- Exercise data
▬▬▬

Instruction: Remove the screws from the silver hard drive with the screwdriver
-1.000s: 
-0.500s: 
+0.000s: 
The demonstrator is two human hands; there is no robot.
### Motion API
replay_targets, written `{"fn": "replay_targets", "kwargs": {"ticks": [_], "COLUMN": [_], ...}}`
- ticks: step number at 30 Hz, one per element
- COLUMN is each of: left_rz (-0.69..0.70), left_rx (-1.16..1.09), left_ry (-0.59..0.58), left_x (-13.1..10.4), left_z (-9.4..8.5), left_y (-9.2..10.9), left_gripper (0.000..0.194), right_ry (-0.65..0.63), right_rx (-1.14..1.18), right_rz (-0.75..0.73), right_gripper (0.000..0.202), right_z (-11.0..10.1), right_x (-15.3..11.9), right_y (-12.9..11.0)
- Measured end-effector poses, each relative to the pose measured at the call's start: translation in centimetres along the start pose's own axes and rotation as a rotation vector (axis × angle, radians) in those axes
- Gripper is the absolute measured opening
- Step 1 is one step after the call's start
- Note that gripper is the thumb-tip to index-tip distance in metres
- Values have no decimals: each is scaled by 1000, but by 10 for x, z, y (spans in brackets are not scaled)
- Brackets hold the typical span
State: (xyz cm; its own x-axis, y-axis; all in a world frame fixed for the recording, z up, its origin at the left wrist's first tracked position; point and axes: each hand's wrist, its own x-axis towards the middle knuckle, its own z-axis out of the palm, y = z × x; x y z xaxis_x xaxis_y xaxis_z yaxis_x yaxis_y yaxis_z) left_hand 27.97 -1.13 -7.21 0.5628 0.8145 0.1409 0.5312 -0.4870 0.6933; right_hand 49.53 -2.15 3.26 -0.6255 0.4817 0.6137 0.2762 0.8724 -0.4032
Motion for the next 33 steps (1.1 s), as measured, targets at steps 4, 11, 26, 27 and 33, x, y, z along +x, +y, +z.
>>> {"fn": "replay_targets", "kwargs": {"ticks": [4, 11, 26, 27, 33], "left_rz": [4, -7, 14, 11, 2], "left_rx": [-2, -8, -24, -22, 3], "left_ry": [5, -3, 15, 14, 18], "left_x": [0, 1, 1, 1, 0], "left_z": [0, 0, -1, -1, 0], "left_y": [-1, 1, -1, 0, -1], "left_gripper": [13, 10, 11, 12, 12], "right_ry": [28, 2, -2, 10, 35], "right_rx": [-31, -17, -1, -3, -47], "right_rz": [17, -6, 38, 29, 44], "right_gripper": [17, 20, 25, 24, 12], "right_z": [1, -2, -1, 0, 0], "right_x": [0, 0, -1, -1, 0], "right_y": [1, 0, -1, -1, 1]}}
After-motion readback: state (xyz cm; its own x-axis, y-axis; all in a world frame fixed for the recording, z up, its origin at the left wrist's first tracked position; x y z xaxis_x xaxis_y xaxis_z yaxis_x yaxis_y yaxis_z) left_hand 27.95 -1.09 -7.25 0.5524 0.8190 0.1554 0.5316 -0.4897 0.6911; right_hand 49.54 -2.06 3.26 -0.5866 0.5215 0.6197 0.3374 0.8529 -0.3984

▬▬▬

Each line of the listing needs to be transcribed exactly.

- Response to this exercise
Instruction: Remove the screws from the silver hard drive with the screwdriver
-1.000s: 
-0.500s: 
+0.000s: 
The demonstrator is two human hands; there is no robot.
### Motion API
replay_targets, written `{"fn": "replay_targets", "kwargs": {"ticks": [_], "COLUMN": [_], ...}}`
- ticks: step number at 30 Hz, one per element
- COLUMN is each of: left_rz (-0.69..0.70), left_rx (-1.16..1.09), left_ry (-0.59..0.58), left_x (-13.1..10.4), left_z (-9.4..8.5), left_y (-9.2..10.9), left_gripper (0.000..0.194), right_ry (-0.65..0.63), right_rx (-1.14..1.18), right_rz (-0.75..0.73), right_gripper (0.000..0.202), right_z (-11.0..10.1), right_x (-15.3..11.9), right_y (-12.9..11.0)
- Measured end-effector poses, each relative to the pose measured at the call's start: translation in centimetres along the start pose's own axes and rotation as a rotation vector (axis × angle, radians) in those axes
- Gripper is the absolute measured opening
- Step 1 is one step after the call's start
- Note that gripper is the thumb-tip to index-tip distance in metres
- Values have no decimals: each is scaled by 1000, but by 10 for x, z, y (spans in brackets are not scaled)
- Brackets hold the typical span
State: (xyz cm; its own x-axis, y-axis; all in a world frame fixed for the recording, z up, its origin at the left wrist's first tracked position; point and axes: each hand's wrist, its own x-axis towards the middle knuckle, its own z-axis out of the palm, y = z × x; x y z xaxis_x xaxis_y xaxis_z yaxis_x yaxis_y yaxis_z) left_hand 27.97 -1.13 -7.21 0.5628 0.8145 0.1409 0.5312 -0.4870 0.6933; right_hand 49.53 -2.15 3.26 -0.6255 0.4817 0.6137 0.2762 0.8724 -0.4032
Motion for the next 33 steps (1.1 s), as measured, targets at steps 4, 11, 26, 27 and 33, x, y, z along +x, +y, +z.
>>> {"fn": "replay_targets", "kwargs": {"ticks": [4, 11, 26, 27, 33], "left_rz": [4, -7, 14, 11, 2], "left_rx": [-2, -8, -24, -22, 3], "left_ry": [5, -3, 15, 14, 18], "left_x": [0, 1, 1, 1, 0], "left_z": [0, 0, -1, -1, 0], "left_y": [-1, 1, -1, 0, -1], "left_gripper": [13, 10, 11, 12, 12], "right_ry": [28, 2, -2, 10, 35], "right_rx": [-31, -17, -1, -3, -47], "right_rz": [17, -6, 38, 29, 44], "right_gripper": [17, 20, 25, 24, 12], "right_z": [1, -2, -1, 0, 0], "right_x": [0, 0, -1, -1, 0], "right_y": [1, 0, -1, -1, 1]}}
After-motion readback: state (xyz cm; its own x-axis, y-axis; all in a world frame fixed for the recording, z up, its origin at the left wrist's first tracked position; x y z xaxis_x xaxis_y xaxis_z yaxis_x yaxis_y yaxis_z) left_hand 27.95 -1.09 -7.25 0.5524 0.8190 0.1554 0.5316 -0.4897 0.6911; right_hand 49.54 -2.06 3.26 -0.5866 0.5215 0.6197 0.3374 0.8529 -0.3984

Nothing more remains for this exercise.